Multi-objective optimization of supercooled vapor suction for decreasing the nano-water droplets in the steam turbine blade

Nowadays, decreasing the losses in industrial equipment as well as increasing their lifetime are of special importance. A steam turbine is one of the essential equipment in power plants. Due to the high prices of steam turbines, the issues of loss decrease and maintenance are crucial. One of the remarkable problems in the last stage of the steam turbine is the two-phase flow which leads to efficiency reduction and mechanical damage to the turbine blades. One of the techniques for decreasing the liquid phase in the steam turbines is the drainage groove. The innovation of the present paper is utilizing the drainage groove for supercooled vapor suction. Then, through optimization of the drainage groove, attempts are made to decrease the condensation losses, erosion rate, and the entropy generated in the steam turbine blade. To do this, the multi-objective optimization method of TOPSIS (Technique for Order of Preference by Similarity to Ideal Solution) is used.
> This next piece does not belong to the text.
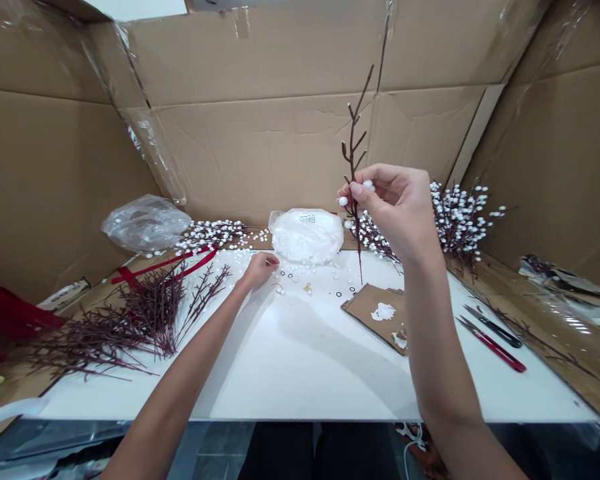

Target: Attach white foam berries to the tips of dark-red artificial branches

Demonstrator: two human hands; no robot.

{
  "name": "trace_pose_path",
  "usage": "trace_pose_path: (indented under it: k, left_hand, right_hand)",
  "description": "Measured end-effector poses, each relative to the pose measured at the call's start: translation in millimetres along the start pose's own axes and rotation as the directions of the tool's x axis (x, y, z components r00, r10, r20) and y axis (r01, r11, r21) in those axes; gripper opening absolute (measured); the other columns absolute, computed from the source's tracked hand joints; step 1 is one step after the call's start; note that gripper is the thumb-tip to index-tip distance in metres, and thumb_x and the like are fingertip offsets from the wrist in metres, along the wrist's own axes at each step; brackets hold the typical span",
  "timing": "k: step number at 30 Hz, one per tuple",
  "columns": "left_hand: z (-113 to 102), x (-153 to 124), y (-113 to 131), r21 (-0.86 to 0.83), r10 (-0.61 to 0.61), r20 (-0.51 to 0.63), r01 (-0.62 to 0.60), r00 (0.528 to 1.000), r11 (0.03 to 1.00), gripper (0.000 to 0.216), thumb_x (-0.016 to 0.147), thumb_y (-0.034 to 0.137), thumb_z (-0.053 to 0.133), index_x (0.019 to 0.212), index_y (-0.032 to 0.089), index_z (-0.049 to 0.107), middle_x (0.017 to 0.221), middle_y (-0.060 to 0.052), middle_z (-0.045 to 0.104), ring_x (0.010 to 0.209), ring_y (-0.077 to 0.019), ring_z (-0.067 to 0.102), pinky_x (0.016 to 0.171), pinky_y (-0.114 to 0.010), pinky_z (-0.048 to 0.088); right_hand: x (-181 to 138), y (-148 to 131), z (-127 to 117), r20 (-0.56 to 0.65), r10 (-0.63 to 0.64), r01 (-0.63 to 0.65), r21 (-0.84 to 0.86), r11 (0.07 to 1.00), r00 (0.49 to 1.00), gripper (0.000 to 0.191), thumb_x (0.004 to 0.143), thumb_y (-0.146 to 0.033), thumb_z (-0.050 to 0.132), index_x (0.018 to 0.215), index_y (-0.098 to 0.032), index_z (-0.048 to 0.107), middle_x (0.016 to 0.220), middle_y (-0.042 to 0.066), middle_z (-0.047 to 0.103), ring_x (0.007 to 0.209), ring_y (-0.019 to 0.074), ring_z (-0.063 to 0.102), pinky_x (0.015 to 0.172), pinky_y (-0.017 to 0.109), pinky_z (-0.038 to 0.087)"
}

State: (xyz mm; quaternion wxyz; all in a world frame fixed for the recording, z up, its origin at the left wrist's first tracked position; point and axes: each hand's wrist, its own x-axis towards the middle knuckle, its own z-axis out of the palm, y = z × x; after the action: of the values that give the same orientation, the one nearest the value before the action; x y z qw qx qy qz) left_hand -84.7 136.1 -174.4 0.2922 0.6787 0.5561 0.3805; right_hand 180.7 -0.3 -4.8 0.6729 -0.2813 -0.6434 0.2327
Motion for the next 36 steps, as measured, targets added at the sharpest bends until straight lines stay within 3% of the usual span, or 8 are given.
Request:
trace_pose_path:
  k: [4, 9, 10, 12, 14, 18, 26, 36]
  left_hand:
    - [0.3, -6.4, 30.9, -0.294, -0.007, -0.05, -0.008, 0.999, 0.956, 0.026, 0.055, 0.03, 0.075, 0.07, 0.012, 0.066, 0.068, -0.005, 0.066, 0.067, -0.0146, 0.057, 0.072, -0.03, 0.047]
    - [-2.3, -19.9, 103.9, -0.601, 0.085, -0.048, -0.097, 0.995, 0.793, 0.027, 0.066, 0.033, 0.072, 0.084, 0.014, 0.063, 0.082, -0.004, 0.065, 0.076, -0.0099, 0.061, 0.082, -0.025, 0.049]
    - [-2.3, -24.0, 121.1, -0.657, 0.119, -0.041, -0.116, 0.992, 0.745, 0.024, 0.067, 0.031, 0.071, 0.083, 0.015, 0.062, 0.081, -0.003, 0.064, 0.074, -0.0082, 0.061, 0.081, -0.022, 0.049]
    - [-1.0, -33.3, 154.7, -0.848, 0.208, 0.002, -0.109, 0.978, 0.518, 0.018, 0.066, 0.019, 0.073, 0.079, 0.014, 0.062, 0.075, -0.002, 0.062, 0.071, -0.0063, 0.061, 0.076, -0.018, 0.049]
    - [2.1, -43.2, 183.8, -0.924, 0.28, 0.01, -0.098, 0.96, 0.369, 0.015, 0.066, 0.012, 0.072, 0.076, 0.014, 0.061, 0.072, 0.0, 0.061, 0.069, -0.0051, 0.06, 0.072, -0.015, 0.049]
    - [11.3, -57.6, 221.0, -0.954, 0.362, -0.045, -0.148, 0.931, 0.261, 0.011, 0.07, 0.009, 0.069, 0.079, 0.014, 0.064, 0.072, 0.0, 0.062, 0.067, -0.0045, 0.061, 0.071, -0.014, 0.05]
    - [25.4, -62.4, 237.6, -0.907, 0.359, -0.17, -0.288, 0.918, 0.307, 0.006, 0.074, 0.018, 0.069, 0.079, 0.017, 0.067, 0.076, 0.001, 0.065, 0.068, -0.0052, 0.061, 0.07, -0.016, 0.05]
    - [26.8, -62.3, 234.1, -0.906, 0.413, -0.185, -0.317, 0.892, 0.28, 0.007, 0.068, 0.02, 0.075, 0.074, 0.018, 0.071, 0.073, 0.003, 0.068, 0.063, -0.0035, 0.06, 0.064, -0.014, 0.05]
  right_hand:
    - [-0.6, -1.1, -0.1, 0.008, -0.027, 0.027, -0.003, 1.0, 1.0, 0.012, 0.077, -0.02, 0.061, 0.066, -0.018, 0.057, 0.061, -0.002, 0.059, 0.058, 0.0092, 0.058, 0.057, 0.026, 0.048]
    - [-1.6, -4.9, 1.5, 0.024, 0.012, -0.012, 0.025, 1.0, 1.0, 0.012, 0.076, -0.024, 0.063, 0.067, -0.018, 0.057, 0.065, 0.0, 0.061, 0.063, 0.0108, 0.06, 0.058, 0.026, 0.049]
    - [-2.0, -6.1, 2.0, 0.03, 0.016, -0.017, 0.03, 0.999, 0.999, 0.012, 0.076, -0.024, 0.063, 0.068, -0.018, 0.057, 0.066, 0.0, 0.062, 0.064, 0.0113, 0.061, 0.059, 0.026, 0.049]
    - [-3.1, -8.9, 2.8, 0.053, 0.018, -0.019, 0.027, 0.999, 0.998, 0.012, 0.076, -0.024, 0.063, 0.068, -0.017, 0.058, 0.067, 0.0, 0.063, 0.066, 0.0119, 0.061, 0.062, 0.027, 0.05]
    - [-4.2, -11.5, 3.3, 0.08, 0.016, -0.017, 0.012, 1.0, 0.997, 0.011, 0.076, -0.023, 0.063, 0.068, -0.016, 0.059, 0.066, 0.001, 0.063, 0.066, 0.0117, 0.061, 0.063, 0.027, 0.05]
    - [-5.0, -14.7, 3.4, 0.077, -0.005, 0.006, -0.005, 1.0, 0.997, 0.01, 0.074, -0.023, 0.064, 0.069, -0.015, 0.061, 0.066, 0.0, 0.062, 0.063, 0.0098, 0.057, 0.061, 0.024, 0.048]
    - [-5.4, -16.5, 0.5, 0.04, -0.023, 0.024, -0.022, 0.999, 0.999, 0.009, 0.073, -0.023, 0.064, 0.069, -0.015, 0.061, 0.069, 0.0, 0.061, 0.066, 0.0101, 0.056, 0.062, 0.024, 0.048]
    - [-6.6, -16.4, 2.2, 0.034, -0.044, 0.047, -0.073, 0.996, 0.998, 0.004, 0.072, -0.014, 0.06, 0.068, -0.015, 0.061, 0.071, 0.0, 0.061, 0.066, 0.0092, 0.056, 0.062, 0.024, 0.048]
The optimization is done on the variables of the drainage groove (location, angle, width, and the pressure of drainage grooves). Based on the results, the optimized status is as follows: location 3, angle 90, width 0.06, and drainage pressure 80 kPa. In this status, condensation loss and erosion rate decreased by 5% and 62%, respectively, the entropy generated in-creases up to 1.03%, and the liquid drainage ratio and total drainage ratio are 3.22% and 3.8%.

Automated summary

Nowadays, it is important to reduce losses and increase the lifetime of industrial equipment. Steam turbines are crucial equipment in power plants but are expensive, so reducing losses and maintenance are crucial. The last stage of the steam turbine faces the issue of two-phase flow, which reduces efficiency and damages turbine blades. To decrease the liquid phase, the use of drainage grooves is proposed. This paper optimizes the drainage groove variables using TOPSIS method and determines the optimal status as location 3, angle 90, width 0.06, and drainage pressure 80 kPa. In this optimized status, condensation loss and erosion rate decreased, while entropy generated and drainage ratios increased.